■ Assigned task
In the data, find the word "this" and copy out every line that has it.

─── Record excerpts ───

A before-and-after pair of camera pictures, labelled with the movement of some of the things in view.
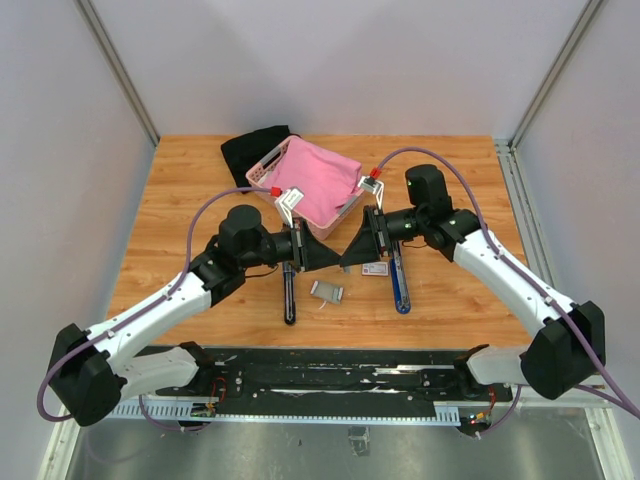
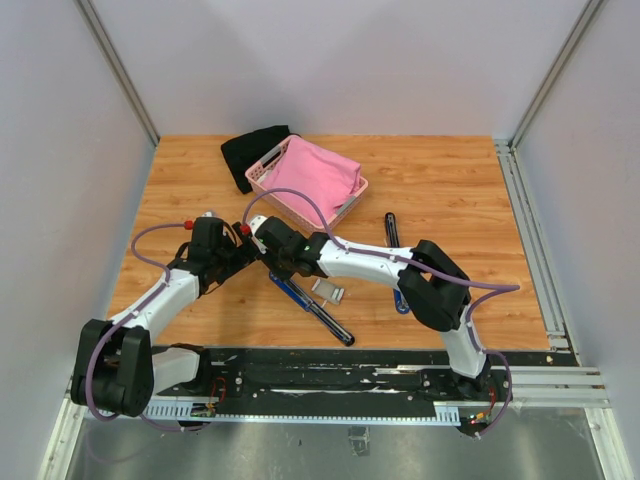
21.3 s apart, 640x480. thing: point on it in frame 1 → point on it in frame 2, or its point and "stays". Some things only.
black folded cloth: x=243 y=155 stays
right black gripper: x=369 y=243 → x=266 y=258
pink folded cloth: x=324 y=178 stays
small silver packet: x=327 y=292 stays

───
─── Record excerpts ───

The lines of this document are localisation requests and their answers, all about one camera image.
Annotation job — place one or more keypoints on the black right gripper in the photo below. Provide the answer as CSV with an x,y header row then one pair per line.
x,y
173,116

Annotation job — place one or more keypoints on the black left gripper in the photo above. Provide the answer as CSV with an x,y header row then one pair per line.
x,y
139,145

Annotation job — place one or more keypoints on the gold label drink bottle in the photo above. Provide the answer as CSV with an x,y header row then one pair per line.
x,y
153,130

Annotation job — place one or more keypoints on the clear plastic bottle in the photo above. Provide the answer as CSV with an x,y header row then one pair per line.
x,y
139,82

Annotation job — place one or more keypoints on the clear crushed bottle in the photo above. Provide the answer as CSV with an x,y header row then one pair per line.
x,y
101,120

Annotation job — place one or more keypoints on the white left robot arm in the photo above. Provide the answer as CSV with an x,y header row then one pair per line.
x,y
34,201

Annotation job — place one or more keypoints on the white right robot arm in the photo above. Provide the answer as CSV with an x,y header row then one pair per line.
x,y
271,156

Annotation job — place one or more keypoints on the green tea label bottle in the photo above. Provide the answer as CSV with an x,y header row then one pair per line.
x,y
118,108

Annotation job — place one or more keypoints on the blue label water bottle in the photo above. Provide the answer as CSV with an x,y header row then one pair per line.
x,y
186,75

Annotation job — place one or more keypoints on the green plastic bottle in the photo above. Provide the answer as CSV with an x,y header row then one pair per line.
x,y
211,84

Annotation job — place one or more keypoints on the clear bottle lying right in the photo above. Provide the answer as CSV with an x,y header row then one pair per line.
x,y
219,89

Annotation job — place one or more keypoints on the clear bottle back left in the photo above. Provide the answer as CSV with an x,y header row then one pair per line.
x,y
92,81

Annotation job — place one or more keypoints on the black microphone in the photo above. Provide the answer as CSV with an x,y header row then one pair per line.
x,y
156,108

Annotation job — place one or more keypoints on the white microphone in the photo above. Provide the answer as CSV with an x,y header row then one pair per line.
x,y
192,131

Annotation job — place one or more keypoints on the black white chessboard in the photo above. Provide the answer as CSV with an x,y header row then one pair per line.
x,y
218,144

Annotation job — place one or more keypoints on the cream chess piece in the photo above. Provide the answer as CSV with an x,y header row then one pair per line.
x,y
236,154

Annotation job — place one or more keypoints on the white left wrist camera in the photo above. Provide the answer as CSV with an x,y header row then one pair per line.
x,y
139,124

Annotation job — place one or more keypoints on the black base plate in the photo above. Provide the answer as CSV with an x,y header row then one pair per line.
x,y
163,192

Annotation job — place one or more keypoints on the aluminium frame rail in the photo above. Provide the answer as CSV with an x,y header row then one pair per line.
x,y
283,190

───
─── Record excerpts ───

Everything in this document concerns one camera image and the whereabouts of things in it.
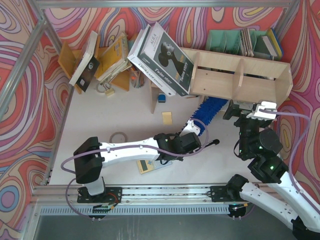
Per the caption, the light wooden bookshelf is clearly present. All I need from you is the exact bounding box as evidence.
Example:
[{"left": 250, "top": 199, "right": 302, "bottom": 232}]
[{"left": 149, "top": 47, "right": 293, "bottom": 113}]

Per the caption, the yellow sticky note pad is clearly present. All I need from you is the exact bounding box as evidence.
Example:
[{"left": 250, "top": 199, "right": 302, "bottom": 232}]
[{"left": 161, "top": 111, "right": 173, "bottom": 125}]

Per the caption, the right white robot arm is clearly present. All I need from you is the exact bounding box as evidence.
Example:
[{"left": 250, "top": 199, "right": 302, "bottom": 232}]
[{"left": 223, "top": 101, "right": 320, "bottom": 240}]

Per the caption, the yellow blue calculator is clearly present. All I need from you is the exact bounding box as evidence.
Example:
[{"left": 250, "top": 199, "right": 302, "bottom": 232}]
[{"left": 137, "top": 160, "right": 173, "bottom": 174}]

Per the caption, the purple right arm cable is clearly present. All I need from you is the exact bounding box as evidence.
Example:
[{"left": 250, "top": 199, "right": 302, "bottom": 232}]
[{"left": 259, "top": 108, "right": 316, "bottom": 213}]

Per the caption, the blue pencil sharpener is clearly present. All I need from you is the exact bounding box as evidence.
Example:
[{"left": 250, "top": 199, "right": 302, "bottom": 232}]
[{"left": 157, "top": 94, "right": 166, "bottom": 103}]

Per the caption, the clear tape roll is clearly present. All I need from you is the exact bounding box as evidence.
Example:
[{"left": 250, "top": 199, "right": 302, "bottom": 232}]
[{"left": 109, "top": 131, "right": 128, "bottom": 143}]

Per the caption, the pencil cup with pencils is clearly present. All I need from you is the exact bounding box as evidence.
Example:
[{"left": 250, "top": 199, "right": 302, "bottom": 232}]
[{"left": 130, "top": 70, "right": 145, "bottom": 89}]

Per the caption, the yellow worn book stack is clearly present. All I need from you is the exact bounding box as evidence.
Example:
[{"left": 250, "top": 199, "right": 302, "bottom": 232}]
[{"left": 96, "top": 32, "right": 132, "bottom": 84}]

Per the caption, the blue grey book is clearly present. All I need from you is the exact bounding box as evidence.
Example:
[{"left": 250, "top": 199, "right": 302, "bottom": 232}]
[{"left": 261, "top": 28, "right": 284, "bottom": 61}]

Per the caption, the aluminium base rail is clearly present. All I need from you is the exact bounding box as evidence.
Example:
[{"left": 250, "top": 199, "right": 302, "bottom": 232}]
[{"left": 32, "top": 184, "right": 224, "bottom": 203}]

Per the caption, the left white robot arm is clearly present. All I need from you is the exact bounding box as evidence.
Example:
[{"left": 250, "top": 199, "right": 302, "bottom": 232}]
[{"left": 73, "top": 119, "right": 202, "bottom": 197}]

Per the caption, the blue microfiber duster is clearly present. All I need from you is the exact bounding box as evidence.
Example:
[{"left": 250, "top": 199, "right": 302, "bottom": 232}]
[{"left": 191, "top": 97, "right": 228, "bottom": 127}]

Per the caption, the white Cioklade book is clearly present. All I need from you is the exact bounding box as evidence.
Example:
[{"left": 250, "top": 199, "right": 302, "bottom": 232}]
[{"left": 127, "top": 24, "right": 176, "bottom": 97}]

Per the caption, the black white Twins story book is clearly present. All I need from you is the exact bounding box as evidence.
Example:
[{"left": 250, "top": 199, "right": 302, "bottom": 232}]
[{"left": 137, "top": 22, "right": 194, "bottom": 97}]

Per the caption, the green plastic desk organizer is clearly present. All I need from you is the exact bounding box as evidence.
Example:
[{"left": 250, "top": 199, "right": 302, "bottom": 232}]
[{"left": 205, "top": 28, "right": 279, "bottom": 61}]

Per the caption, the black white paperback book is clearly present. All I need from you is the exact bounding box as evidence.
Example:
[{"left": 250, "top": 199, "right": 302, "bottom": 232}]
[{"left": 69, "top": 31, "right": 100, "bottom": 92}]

───

■ Written answer
The lines of this document are localisation requests and their answers, all about one camera image.
Everything in this document concerns one camera image and the whereabouts of things in it.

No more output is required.